Painting Birds in the Sky

Here in Colombia I haven’t exactly been loving the music- Ballenato and Salsa just isn’t my thing. I’ve tried my best and I like a few songs, but nothing has really hit my buttons to be totally honest.

That’s until I heard this. It’s by a band called Yandar y Yostin from Medellín, and it’s super-catchy!
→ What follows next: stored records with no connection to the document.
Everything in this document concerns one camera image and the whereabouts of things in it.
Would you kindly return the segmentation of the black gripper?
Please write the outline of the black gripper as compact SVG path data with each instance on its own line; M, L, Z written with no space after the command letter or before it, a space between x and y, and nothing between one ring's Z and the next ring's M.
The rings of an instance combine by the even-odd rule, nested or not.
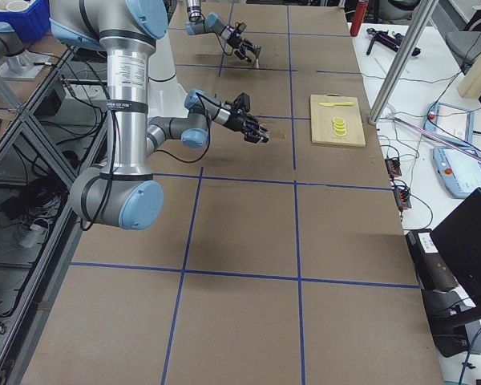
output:
M257 141L259 135L266 135L268 133L268 130L264 124L260 123L258 118L236 107L231 108L224 126L231 131L243 133L244 140L253 144L259 143Z
M243 39L242 32L239 30L228 30L226 43L240 61L252 63L253 59L250 54L259 55L261 53L261 46L252 43L247 38Z

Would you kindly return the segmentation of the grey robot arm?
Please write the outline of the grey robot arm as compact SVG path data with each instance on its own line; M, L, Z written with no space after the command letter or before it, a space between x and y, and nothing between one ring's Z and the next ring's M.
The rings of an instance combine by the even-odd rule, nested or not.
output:
M189 35L214 34L226 56L235 55L240 61L259 66L261 46L242 36L247 27L244 22L232 26L215 12L204 17L200 0L187 0L185 3L188 16L186 31Z
M61 43L107 54L107 156L83 171L70 192L84 221L126 230L151 226L164 192L146 160L168 140L200 148L219 124L248 142L267 141L248 95L222 102L180 86L164 2L53 1L50 20Z

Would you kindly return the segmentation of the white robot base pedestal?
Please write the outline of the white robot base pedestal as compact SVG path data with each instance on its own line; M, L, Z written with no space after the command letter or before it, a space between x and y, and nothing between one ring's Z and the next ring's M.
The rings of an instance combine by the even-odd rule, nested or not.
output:
M186 117L187 92L177 79L169 33L156 42L148 63L148 116Z

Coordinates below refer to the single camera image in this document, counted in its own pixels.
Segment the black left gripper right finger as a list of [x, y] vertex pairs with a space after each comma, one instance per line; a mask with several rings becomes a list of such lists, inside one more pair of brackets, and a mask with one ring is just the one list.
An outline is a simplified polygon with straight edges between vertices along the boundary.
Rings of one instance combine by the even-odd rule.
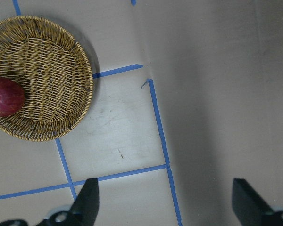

I’m determined to learn the words

I love ‘costeñol’, but I miss my favourite Spanish phrases!

I’m sure that every Spanish student who loves learning this magnificent language will tell you that ser and estar can be a nightmare; por and para are a pain in the arse; and that the subjunctive is an absolute bitch- but some of the wonderful aspects of español are the cool idioms and colloquial phrases you pick up.

Costeñol, the funky nickname they give to the Spanish spoken here on Colombia’s Caribbean coast, has lots of cool expressions and words; chévere, bacano, ‘arajo, eche, coge a coge among many more (remember I’m still learning). I’m really enjoying these great new sayings, can’t wait to teach them to my friends at home, and love the hilarious reaction I get when I use them- the barranquilleros I meet are thrilled when they hear me use their Costeñol words… Especially the dirty words. (Seriously I didn’t know how many words existed that mean ‘prostitute’…)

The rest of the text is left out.